(Task details):
Find every line below that contains the word "robot" and copy it out.

******************************

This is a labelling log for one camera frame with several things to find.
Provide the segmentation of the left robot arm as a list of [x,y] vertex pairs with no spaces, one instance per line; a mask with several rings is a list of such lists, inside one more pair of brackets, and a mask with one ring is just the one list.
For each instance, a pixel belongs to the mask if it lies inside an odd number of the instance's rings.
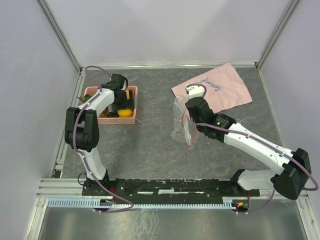
[[111,80],[99,86],[87,101],[66,110],[64,140],[81,157],[87,177],[96,180],[93,189],[99,195],[106,195],[111,189],[111,183],[105,179],[107,170],[97,148],[100,140],[98,118],[109,107],[111,110],[108,110],[107,116],[111,118],[134,116],[135,96],[128,87],[126,77],[113,74]]

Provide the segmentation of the clear zip top bag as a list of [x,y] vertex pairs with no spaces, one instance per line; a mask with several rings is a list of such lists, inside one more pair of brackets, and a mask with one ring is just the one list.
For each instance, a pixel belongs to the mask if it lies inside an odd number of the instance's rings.
[[170,136],[179,143],[186,144],[191,151],[198,140],[198,130],[192,124],[185,103],[188,98],[178,95],[173,102],[173,131]]

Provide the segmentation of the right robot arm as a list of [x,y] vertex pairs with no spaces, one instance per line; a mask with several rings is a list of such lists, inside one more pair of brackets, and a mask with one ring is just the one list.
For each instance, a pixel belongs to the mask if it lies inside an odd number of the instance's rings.
[[309,154],[302,148],[291,150],[272,143],[246,129],[235,119],[214,113],[207,101],[198,96],[186,104],[191,122],[210,139],[236,147],[265,164],[267,170],[238,170],[229,183],[236,196],[251,190],[274,190],[296,200],[311,178]]

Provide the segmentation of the yellow orange fruit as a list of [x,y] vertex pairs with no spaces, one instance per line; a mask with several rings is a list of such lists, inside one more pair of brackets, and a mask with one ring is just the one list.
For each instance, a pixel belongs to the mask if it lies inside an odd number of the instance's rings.
[[117,114],[120,118],[131,118],[134,114],[134,110],[128,109],[119,109],[117,110]]

******************************

(Solution below):
Provide the segmentation of the left robot arm as a list of [x,y] vertex pairs with no spaces, one instance per line; a mask with several rings is a list of such lists, inside one more pair of brackets, and a mask with one ring is just the one list.
Provide the segmentation of the right robot arm as a list of [x,y] vertex pairs with no spaces, one instance per line; a mask with several rings is a list of such lists, inside one more pair of brackets, and a mask with one ring is just the one list.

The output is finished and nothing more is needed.